> _About this exercise_
The listing below should be printed exactly, every line of it. Skip the pictures.

> _Information shown_

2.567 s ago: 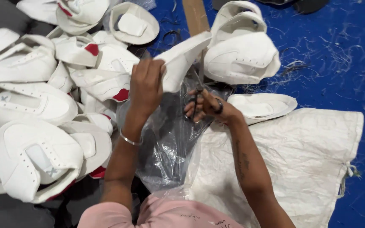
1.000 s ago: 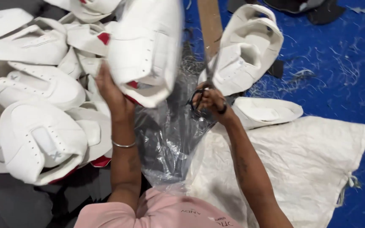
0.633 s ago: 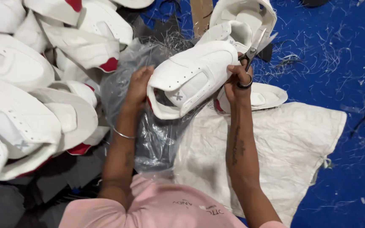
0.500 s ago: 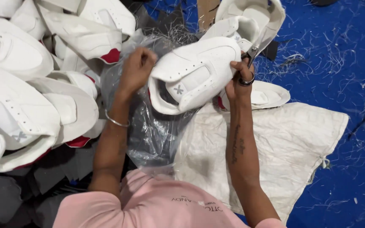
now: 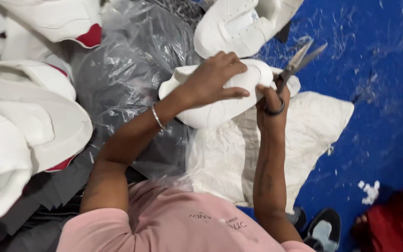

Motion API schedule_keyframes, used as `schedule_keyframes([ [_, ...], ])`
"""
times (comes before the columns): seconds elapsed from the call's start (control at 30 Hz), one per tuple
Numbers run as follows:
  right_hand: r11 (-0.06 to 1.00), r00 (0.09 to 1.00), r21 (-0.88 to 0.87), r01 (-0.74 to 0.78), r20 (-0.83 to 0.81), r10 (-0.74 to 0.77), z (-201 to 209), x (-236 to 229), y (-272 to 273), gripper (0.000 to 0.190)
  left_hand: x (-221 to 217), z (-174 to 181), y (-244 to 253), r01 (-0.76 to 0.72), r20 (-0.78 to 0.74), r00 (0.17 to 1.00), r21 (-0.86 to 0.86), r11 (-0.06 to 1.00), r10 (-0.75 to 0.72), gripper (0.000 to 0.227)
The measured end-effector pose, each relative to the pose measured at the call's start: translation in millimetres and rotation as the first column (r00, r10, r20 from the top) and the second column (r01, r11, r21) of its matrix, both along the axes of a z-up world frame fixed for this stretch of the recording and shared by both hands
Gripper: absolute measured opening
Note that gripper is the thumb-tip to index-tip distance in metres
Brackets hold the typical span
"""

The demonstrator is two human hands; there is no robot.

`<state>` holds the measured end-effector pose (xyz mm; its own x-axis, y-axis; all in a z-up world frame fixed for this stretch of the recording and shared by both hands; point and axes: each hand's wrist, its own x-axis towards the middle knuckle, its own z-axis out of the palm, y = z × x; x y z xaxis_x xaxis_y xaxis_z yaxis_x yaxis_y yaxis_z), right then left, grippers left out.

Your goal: The person uses a pair of scissors to cut the upper part of white shoes. They repeatedly pick up shoes from a pile, cut the material, and place the modified shoes onto a nearby surface.

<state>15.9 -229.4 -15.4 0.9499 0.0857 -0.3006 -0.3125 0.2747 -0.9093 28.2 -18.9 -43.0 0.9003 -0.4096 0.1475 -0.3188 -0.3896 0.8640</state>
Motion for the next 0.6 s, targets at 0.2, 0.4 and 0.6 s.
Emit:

> _Exercise solution_
2.567 s ago: 
1.000 s ago: 
0.633 s ago: 
0.500 s ago: 
now: 

Motion API schedule_keyframes, used as `schedule_keyframes([ [_, ...], ])`
"""
times (comes before the columns): seconds elapsed from the call's start (control at 30 Hz), one per tuple
Numbers run as follows:
  right_hand: r11 (-0.06 to 1.00), r00 (0.09 to 1.00), r21 (-0.88 to 0.87), r01 (-0.74 to 0.78), r20 (-0.83 to 0.81), r10 (-0.74 to 0.77), z (-201 to 209), x (-236 to 229), y (-272 to 273), gripper (0.000 to 0.190)
  left_hand: x (-221 to 217), z (-174 to 181), y (-244 to 253), r01 (-0.76 to 0.72), r20 (-0.78 to 0.74), r00 (0.17 to 1.00), r21 (-0.86 to 0.86), r11 (-0.06 to 1.00), r10 (-0.75 to 0.72), gripper (0.000 to 0.227)
The measured end-effector pose, each relative to the pose measured at the call's start: translation in millimetres and rotation as the first column (r00, r10, r20 from the top) and the second column (r01, r11, r21) of its matrix, both along the axes of a z-up world frame fixed for this stretch of the recording and shared by both hands
Gripper: absolute measured opening
Note that gripper is the thumb-tip to index-tip distance in metres
Brackets hold the typical span
"""

The demonstrator is two human hands; there is no robot.

`<state>` holds the measured end-effector pose (xyz mm; its own x-axis, y-axis; all in a z-up world frame fixed for this stretch of the recording and shared by both hands; point and axes: each hand's wrist, its own x-axis towards the middle knuckle, its own z-axis out of the palm, y = z × x; x y z xaxis_x xaxis_y xaxis_z yaxis_x yaxis_y yaxis_z), right then left, grippers left out.

Your goal: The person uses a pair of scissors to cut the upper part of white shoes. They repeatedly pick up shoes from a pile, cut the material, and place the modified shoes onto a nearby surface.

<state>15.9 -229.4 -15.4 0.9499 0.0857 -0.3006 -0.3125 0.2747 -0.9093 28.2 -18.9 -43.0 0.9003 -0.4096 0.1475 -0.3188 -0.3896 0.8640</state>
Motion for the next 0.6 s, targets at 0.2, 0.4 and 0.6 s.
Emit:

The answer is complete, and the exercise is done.